Stone Town is a labyrinth. The narrow coral-walled lanes of this UNESCO World Heritage city have no car access, no signage that makes sense on first encounter, and a density of human history — Arab, Persian, Indian, Portuguese, Omani, British — compressed into buildings that lean towards each other overhead. Somewhere in that labyrinth, set in a restored historic mansion on Tharia Street that the staff will guide you to if you can find the entrance, is Emerson Spice Hotel. On its rooftop is the Tea House. And the Tea House is the finest restaurant in Stone Town, arguably the finest in Zanzibar.
The format is fixed and deliberate. Sundowners are served on the rooftop terrace from 18:00, as the sun descends behind the minarets and the call to prayer drifts across the city. At 19:00 precisely, the first of seven courses arrives. The tasting menu — a Taste Safari, in the hotel's nomenclature — is built around Zanzibar's freshest seafood: octopus marinated in coconut and tamarind, kingfish cured with local spices, prawn bisque enriched with cloves from the island's own farms, lobster with a sauce that draws on the Persian trade routes that once brought Iranian merchants to this shore. The indigenous plants and spice garden are not decorative — they are ingredients. The island's culinary heritage is the menu.
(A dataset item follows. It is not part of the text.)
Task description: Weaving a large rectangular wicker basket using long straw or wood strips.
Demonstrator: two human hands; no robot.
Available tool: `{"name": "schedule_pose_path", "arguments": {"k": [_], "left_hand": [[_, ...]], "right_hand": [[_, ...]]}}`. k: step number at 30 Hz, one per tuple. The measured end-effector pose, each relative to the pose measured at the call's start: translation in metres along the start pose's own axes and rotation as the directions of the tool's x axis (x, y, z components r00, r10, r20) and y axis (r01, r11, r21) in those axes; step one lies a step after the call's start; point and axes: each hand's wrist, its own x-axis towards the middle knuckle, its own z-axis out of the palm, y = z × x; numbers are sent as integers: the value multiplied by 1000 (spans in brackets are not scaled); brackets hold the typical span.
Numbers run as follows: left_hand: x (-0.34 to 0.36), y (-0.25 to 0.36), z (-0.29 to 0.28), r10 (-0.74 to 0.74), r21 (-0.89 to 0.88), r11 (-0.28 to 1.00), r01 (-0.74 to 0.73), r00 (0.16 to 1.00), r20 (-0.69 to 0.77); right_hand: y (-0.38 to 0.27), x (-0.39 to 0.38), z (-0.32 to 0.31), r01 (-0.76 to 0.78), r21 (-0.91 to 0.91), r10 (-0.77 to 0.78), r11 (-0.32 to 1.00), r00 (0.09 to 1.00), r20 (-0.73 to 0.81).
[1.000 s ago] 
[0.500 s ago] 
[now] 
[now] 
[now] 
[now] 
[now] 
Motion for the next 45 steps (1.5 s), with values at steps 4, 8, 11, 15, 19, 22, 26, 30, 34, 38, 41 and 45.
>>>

The setting is what elevates this from very good to extraordinary. The rooftop looks in every direction across the low coral-and-lime roofline of Stone Town: minarets, the Arab Fort, the harbour where dhows still anchor in the old manner, and beyond it all, the Indian Ocean fading into darkness as the evening deepens. Twenty-five guests sit at low tables in the Swahili manner — cushioned, lantern-lit, with the warm night air carrying the scent of cloves and frangipani from the gardens below. There is no other restaurant in East Africa where the setting so completely supports the food, and where both so completely support the experience of the place in which you are sitting.
Reservations are essential and should be made well in advance during peak season (June–October, December–February). The restaurant operates a single evening seating with a fixed two-course window. Dietary restrictions can be accommodated with advance notice. Dress smart; the rooftop is an occasion.